- Your objective:
When the string "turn" is part of a line in the data below, report the whole line.

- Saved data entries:

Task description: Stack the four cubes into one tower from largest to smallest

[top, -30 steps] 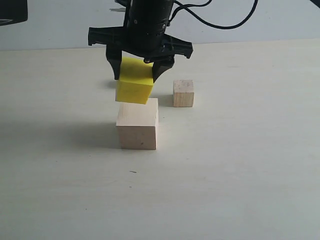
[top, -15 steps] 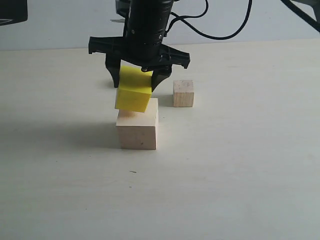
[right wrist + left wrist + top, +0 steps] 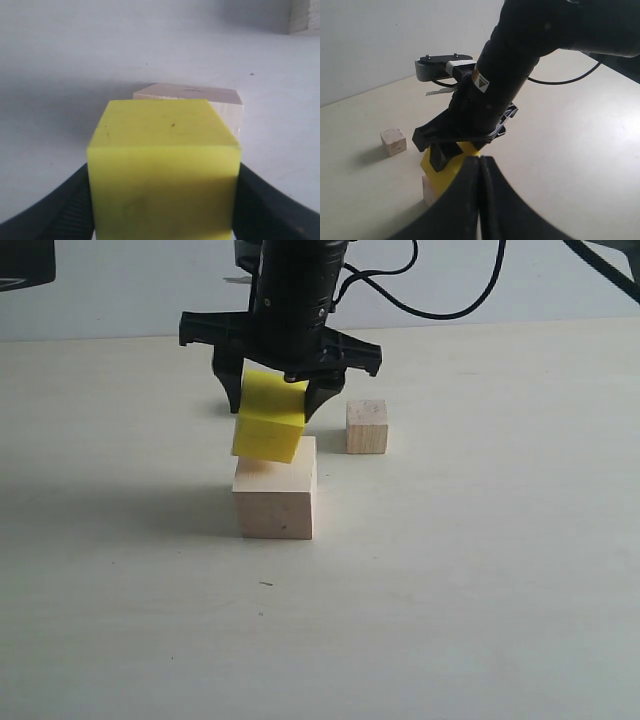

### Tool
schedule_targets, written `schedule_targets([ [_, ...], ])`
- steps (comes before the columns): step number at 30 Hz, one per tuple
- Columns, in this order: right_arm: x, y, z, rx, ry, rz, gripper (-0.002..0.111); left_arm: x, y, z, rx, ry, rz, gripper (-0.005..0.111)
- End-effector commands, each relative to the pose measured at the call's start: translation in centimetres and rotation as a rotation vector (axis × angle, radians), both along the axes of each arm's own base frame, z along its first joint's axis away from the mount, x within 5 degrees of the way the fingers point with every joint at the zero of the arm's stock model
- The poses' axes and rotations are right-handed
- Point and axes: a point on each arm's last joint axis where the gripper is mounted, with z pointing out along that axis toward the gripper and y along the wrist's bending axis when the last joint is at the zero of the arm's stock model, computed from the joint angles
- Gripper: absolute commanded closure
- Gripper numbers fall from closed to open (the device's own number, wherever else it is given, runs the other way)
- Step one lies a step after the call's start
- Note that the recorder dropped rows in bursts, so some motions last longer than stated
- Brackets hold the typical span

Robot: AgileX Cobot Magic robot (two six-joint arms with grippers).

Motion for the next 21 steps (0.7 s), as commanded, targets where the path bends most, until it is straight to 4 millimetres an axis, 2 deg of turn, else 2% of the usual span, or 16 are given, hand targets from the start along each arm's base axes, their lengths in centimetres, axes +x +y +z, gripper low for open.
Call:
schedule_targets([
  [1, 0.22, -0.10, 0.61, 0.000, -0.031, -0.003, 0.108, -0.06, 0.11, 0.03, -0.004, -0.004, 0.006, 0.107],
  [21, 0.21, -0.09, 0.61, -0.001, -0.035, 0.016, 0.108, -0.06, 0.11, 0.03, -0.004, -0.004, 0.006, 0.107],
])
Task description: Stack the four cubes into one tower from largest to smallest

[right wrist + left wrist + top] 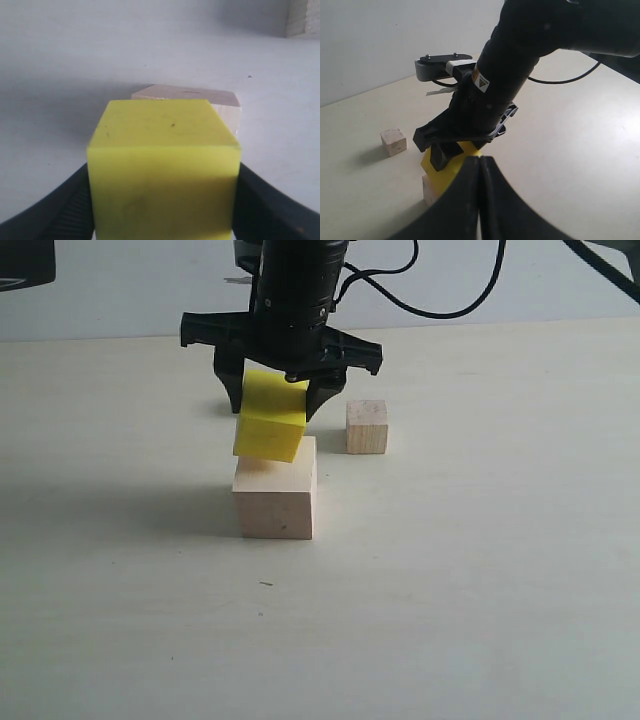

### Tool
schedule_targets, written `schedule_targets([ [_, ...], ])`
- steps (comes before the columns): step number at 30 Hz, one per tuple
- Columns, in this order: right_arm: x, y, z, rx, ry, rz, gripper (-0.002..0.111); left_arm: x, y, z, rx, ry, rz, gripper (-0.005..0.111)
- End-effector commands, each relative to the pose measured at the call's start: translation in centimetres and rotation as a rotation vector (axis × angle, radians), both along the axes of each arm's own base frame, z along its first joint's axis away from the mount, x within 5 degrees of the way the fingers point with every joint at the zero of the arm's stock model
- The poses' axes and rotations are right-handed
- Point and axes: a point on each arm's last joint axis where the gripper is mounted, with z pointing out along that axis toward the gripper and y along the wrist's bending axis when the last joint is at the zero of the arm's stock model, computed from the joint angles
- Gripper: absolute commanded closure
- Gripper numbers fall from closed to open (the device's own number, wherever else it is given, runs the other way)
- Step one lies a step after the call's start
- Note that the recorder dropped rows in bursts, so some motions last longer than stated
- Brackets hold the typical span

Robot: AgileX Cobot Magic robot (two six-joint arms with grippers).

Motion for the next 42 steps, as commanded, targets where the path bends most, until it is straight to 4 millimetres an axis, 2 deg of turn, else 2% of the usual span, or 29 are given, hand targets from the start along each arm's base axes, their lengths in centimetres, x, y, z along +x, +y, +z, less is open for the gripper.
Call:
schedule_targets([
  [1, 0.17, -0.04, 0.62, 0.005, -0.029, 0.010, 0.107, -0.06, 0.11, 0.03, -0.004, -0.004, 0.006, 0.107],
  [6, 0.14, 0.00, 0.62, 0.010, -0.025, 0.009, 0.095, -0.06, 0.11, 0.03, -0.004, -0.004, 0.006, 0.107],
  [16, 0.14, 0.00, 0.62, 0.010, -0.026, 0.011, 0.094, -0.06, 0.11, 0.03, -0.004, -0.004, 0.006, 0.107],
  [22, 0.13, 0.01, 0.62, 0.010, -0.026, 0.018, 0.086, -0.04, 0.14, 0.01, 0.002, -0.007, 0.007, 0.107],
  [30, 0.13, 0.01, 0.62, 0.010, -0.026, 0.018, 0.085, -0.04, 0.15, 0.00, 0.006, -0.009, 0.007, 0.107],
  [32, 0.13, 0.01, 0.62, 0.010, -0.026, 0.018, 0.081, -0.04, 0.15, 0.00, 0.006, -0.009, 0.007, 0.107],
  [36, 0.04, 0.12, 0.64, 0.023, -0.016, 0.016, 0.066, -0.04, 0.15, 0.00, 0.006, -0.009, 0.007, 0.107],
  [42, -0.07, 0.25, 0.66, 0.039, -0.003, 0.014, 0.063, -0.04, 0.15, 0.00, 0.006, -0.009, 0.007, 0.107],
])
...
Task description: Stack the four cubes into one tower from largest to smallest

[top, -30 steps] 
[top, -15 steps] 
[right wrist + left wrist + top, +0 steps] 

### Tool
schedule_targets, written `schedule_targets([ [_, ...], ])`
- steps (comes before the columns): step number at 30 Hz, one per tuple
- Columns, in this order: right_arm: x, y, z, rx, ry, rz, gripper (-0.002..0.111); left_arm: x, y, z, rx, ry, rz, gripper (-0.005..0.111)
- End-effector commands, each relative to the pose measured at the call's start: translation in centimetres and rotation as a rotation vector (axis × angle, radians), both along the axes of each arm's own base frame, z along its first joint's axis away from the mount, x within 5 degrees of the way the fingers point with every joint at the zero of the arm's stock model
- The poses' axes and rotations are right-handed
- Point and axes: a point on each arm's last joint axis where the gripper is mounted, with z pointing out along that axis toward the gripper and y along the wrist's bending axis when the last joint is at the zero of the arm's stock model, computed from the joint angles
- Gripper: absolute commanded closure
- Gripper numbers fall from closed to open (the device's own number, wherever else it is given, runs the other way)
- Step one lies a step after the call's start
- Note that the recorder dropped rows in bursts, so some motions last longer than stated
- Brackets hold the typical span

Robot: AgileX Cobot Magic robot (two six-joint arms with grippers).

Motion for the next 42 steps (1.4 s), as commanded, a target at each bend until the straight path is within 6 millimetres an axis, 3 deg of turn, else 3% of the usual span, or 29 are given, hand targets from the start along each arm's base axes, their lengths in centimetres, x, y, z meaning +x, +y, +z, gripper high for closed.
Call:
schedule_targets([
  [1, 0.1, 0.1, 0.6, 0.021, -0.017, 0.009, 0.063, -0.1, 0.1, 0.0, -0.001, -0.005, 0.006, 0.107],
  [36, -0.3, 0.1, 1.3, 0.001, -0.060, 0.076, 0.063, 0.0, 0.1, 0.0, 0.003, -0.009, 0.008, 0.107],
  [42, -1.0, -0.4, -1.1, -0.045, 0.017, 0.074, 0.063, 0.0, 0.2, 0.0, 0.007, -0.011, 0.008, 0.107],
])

- Solution to this problem:
Motion for the next 21 steps (0.7 s), as commanded, targets where the path bends most, until it is straight to 4 millimetres an axis, 2 deg of turn, else 2% of the usual span, or 16 are given, hand targets from the start along each arm's base axes, their lengths in centimetres, axes +x +y +z, gripper low for open.
Motion for the next 42 steps, as commanded, targets where the path bends most, until it is straight to 4 millimetres an axis, 2 deg of turn, else 2% of the usual span, or 29 are given, hand targets from the start along each arm's base axes, their lengths in centimetres, x, y, z along +x, +y, +z, less is open for the gripper.
Motion for the next 42 steps (1.4 s), as commanded, a target at each bend until the straight path is within 6 millimetres an axis, 3 deg of turn, else 3% of the usual span, or 29 are given, hand targets from the start along each arm's base axes, their lengths in centimetres, x, y, z meaning +x, +y, +z, gripper high for closed.

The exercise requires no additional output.